> _Stored items from a collection_:
Start of Block

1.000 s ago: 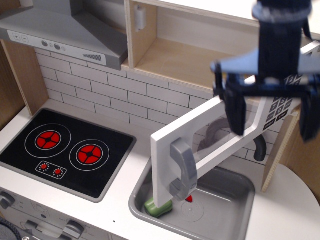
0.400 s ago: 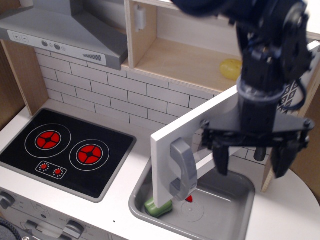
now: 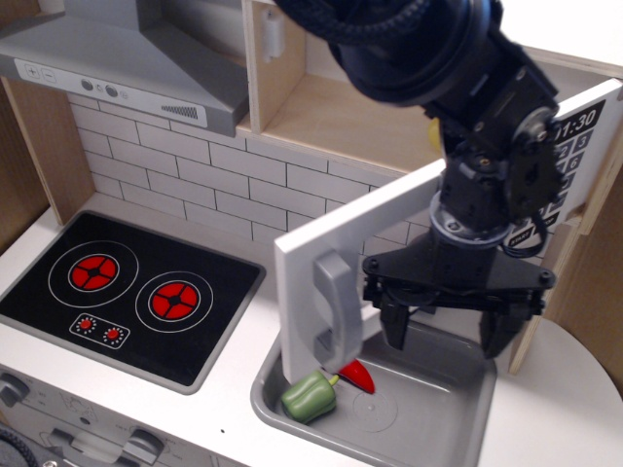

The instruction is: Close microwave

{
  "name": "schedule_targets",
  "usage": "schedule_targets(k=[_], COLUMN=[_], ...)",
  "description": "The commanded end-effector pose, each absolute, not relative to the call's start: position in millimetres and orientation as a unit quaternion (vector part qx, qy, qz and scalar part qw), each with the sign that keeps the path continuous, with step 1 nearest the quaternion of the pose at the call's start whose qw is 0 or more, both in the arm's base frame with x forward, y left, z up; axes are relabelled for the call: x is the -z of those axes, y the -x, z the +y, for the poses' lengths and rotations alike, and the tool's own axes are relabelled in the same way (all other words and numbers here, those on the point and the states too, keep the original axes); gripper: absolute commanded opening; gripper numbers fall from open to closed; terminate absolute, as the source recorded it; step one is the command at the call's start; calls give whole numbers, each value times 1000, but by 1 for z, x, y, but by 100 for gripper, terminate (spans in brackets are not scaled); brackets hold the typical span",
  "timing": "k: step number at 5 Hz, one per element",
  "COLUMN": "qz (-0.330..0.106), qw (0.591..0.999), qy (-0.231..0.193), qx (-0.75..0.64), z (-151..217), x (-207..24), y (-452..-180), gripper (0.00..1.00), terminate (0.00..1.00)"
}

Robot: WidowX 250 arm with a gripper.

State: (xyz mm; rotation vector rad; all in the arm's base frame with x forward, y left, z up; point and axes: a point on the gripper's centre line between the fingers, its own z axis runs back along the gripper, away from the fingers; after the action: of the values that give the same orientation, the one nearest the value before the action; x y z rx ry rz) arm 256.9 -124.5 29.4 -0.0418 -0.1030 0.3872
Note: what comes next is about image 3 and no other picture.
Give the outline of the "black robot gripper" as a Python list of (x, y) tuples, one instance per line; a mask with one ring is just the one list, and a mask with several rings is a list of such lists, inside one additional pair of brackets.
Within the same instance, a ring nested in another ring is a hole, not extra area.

End of Block

Report how many lines in these entries contain "ring". Answer with the number only.

2